Available data Block Start

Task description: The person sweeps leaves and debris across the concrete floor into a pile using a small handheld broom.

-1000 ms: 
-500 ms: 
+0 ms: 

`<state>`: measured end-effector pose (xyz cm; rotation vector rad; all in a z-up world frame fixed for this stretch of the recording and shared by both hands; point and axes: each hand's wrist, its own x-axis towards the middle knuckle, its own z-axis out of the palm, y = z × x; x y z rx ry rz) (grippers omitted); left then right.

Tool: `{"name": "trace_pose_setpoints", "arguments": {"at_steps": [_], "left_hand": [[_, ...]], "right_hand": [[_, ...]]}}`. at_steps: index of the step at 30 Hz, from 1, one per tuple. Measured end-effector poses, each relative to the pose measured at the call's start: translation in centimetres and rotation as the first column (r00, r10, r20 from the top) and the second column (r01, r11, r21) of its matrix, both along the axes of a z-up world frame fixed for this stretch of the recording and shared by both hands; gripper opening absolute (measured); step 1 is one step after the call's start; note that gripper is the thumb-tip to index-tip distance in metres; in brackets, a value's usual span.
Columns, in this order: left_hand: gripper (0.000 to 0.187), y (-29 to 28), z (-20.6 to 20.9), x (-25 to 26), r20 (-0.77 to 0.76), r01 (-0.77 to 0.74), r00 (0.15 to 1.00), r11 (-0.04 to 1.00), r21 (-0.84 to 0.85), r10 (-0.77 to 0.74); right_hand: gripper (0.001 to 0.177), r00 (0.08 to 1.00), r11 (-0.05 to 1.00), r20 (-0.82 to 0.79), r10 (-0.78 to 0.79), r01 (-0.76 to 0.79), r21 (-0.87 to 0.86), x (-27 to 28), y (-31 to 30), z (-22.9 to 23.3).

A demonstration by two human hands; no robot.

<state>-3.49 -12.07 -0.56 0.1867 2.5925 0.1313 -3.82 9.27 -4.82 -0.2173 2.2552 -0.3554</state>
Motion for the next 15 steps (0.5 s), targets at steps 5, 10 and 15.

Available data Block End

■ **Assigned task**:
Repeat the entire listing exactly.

■ **Exercise solution**:
Task description: The person sweeps leaves and debris across the concrete floor into a pile using a small handheld broom.

-1000 ms: 
-500 ms: 
+0 ms: 

`<state>`: measured end-effector pose (xyz cm; rotation vector rad; all in a z-up world frame fixed for this stretch of the recording and shared by both hands; point and axes: each hand's wrist, its own x-axis towards the middle knuckle, its own z-axis out of the palm, y = z × x; x y z rx ry rz) (grippers omitted); left then right.

Tool: `{"name": "trace_pose_setpoints", "arguments": {"at_steps": [_], "left_hand": [[_, ...]], "right_hand": [[_, ...]]}}`. at_steps: index of the step at 30 Hz, from 1, one per tuple. Measured end-effector poses, each relative to the pose measured at the call's start: translation in centimetres and rotation as the first column (r00, r10, r20 from the top) and the second column (r01, r11, r21) of its matrix, both along the axes of a z-up world frame fixed for this stretch of the recording and shared by both hands; gripper opening absolute (measured); step 1 is one step after the call's start; note that gripper is the thumb-tip to index-tip distance in metres; in brackets, a value's usual span.
Columns, in this order: left_hand: gripper (0.000 to 0.187), y (-29 to 28), z (-20.6 to 20.9), x (-25 to 26), r20 (-0.77 to 0.76), r01 (-0.77 to 0.74), r00 (0.15 to 1.00), r11 (-0.04 to 1.00), r21 (-0.84 to 0.85), r10 (-0.77 to 0.74); right_hand: gripper (0.001 to 0.177), r00 (0.08 to 1.00), r11 (-0.05 to 1.00), r20 (-0.82 to 0.79), r10 (-0.78 to 0.79), r01 (-0.76 to 0.79), r21 (-0.87 to 0.86), x (-27 to 28), y (-31 to 30), z (-22.9 to 23.3).

A demonstration by two human hands; no robot.

<state>-3.49 -12.07 -0.56 0.1867 2.5925 0.1313 -3.82 9.27 -4.82 -0.2173 2.2552 -0.3554</state>
Motion for the next 15 steps (0.5 s), targets at steps 5, 10 and 15.

That completes the answer.